▶ _Task instructions_
Look through the data below and extract, unchanged, the lines from the one that contains "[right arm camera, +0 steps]" to the one that contains "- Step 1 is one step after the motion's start", both included.
===== Provided records
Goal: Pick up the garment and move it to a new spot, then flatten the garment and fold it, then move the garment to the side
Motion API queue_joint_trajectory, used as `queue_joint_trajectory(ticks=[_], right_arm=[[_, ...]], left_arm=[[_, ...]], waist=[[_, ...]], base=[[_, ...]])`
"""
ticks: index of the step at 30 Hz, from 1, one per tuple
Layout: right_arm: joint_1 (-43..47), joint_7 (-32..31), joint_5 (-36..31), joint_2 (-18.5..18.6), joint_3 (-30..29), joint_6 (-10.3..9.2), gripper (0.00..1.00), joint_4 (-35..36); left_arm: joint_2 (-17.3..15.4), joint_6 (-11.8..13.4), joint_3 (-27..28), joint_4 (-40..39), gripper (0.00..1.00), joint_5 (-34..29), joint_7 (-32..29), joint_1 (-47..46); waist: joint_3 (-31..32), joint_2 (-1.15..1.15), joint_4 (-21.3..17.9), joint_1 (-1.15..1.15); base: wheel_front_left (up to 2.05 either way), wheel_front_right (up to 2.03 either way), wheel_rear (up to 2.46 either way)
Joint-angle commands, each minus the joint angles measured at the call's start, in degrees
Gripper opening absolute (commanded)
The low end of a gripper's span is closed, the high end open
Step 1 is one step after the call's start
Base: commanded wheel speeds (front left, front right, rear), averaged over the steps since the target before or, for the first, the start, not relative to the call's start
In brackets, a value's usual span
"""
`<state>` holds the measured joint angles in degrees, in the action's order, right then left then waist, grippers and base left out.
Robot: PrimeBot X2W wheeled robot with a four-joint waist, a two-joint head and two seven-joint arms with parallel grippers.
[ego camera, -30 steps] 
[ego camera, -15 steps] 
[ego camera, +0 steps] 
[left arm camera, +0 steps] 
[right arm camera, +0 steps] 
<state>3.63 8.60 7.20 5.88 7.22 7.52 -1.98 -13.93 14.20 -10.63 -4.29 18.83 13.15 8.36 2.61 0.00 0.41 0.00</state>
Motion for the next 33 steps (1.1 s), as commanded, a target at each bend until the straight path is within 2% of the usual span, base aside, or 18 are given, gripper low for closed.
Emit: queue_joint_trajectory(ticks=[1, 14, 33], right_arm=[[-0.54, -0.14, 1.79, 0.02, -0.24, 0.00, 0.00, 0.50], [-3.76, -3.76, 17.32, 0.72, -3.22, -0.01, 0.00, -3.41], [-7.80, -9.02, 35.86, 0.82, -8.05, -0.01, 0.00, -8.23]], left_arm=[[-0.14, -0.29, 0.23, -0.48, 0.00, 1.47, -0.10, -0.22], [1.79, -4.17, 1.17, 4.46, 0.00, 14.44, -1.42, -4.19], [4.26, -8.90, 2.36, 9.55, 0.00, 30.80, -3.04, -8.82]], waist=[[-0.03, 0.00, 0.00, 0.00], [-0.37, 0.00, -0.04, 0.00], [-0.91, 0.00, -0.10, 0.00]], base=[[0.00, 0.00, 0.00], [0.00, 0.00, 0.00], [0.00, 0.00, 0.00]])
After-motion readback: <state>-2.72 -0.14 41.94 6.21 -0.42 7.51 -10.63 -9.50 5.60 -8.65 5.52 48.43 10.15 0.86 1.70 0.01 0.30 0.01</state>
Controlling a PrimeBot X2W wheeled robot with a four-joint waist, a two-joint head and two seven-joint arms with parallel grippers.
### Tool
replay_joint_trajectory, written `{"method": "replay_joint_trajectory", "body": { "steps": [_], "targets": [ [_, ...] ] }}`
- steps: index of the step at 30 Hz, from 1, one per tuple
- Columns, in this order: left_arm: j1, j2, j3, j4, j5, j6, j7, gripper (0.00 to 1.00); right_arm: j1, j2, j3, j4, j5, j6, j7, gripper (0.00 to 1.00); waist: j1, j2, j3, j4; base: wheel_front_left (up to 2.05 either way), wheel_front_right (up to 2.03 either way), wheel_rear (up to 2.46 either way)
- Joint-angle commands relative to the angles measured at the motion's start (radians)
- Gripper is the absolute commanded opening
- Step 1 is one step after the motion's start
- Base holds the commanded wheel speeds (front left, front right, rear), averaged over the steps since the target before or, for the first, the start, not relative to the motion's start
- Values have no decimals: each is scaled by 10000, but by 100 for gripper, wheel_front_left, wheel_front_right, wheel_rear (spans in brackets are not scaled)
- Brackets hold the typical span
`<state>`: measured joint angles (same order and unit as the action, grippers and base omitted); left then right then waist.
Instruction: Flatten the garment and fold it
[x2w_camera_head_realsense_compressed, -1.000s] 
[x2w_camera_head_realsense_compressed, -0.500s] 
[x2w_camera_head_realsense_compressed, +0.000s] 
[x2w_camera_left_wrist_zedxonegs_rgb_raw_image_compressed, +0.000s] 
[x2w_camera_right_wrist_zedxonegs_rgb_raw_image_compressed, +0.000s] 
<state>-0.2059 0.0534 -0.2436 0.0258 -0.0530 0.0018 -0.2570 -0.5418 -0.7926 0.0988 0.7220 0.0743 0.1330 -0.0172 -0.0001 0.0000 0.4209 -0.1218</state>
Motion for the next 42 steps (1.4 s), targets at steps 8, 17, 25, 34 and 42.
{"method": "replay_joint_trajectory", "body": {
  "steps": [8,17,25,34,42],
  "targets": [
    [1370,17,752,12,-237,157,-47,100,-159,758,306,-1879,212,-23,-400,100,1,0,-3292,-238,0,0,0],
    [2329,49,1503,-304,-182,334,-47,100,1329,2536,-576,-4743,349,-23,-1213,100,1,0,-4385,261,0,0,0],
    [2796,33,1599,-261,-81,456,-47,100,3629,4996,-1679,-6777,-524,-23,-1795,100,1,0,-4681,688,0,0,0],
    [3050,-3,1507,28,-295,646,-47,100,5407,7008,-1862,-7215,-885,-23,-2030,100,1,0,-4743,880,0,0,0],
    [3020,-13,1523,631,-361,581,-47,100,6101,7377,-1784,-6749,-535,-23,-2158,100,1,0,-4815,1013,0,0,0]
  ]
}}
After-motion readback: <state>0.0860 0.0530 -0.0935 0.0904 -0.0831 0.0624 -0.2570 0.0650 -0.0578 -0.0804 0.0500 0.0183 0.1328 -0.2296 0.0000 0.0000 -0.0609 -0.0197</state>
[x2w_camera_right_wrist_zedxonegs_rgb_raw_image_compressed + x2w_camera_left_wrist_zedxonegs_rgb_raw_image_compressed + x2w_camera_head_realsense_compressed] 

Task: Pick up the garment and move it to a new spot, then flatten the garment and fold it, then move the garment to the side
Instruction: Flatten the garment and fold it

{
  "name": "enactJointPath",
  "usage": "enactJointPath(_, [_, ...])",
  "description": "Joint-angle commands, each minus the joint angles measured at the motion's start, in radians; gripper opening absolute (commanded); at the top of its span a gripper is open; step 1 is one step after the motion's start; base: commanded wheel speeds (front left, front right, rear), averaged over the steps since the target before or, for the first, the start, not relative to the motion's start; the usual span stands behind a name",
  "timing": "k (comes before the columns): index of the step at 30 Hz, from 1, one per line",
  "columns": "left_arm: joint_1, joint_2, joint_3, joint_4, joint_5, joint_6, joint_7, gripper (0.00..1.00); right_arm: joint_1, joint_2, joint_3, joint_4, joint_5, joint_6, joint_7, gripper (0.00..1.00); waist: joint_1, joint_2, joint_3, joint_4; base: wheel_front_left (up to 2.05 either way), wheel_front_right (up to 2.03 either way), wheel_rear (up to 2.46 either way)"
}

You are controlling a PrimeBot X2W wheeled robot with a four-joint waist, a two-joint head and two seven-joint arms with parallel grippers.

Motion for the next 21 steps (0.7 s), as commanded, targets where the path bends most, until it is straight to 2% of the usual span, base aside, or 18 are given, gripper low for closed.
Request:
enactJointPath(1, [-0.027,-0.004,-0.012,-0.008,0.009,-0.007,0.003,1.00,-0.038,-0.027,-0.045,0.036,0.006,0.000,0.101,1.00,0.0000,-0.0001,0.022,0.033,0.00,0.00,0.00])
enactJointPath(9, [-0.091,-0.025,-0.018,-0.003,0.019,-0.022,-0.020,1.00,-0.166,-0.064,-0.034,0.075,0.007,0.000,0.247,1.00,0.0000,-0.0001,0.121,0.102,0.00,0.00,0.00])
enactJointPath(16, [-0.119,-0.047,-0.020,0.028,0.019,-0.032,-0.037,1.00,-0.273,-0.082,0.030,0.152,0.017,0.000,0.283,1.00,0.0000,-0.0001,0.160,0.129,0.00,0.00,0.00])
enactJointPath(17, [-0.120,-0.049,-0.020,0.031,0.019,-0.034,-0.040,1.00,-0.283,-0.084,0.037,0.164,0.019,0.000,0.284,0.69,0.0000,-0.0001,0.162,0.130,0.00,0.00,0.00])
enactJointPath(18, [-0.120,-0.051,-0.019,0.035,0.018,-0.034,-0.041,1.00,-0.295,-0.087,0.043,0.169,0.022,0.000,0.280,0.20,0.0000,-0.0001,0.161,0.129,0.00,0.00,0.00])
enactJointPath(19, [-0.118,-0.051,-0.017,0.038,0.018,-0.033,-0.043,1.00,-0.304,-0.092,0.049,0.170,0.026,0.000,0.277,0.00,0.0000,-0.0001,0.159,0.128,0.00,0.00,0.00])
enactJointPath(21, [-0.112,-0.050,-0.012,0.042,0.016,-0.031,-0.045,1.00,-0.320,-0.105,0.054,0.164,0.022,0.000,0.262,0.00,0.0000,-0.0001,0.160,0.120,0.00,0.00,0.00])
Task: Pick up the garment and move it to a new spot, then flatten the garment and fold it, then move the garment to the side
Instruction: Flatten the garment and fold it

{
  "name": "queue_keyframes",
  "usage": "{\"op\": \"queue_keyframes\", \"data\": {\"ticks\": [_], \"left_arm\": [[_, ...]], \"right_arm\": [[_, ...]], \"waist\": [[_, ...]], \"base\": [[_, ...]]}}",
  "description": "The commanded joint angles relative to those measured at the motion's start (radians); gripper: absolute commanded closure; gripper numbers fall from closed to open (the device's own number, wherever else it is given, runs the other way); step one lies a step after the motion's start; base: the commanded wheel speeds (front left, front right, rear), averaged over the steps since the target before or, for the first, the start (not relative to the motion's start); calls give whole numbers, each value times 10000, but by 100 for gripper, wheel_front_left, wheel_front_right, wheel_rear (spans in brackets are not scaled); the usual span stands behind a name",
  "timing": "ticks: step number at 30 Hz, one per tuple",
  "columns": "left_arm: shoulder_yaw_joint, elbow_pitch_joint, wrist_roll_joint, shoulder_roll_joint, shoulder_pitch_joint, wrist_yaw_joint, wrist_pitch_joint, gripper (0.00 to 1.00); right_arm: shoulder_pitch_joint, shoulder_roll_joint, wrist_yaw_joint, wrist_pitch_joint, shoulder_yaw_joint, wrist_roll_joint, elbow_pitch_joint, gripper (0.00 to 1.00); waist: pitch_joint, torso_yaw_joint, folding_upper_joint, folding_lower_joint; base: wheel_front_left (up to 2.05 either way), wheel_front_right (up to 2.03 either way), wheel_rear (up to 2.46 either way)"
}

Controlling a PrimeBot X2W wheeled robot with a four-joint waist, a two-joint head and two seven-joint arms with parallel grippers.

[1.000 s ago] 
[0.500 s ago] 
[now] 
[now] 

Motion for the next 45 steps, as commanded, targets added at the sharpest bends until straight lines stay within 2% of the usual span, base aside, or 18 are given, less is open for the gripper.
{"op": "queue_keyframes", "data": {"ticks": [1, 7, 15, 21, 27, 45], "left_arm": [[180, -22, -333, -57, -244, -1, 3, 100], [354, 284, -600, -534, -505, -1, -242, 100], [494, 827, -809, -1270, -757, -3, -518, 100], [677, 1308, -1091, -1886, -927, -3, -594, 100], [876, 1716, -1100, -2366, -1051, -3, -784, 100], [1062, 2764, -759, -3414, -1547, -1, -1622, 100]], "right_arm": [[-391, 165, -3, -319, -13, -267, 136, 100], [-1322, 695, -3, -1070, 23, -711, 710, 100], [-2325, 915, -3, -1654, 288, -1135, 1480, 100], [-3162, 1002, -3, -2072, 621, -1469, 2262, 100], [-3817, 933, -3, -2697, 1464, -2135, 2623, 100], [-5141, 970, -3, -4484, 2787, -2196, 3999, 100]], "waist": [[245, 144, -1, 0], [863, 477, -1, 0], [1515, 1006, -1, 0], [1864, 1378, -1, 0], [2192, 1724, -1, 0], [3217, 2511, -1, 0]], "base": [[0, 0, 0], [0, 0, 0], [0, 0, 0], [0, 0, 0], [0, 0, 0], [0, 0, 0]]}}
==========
▶ _Answer box_
[right arm camera, +0 steps] 
<state>3.63 8.60 7.20 5.88 7.22 7.52 -1.98 -13.93 14.20 -10.63 -4.29 18.83 13.15 8.36 2.61 0.00 0.41 0.00</state>
Motion for the next 33 steps (1.1 s), as commanded, a target at each bend until the straight path is within 2% of the usual span, base aside, or 18 are given, gripper low for closed.
Emit: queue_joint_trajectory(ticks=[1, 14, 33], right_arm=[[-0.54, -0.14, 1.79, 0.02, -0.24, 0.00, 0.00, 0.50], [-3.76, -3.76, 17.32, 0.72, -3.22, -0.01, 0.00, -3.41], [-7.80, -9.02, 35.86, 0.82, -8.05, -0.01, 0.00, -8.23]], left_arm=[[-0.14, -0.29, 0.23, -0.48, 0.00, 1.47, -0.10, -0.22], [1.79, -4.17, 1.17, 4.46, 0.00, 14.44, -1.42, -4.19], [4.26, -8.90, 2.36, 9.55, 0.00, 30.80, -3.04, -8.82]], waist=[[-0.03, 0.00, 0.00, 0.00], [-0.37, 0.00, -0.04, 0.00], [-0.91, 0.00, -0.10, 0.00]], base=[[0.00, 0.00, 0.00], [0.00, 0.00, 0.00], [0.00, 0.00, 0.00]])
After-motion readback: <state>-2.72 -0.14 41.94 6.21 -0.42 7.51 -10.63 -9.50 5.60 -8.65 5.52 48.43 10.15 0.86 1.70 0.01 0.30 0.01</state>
Controlling a PrimeBot X2W wheeled robot with a four-joint waist, a two-joint head and two seven-joint arms with parallel grippers.
### Tool
replay_joint_trajectory, written `{"method": "replay_joint_trajectory", "body": { "steps": [_], "targets": [ [_, ...] ] }}`
- steps: index of the step at 30 Hz, from 1, one per tuple
- Columns, in this order: left_arm: j1, j2, j3, j4, j5, j6, j7, gripper (0.00 to 1.00); right_arm: j1, j2, j3, j4, j5, j6, j7, gripper (0.00 to 1.00); waist: j1, j2, j3, j4; base: wheel_front_left (up to 2.05 either way), wheel_front_right (up to 2.03 either way), wheel_rear (up to 2.46 either way)
- Joint-angle commands relative to the angles measured at the motion's start (radians)
- Gripper is the absolute commanded opening
- Step 1 is one step after the motion's start

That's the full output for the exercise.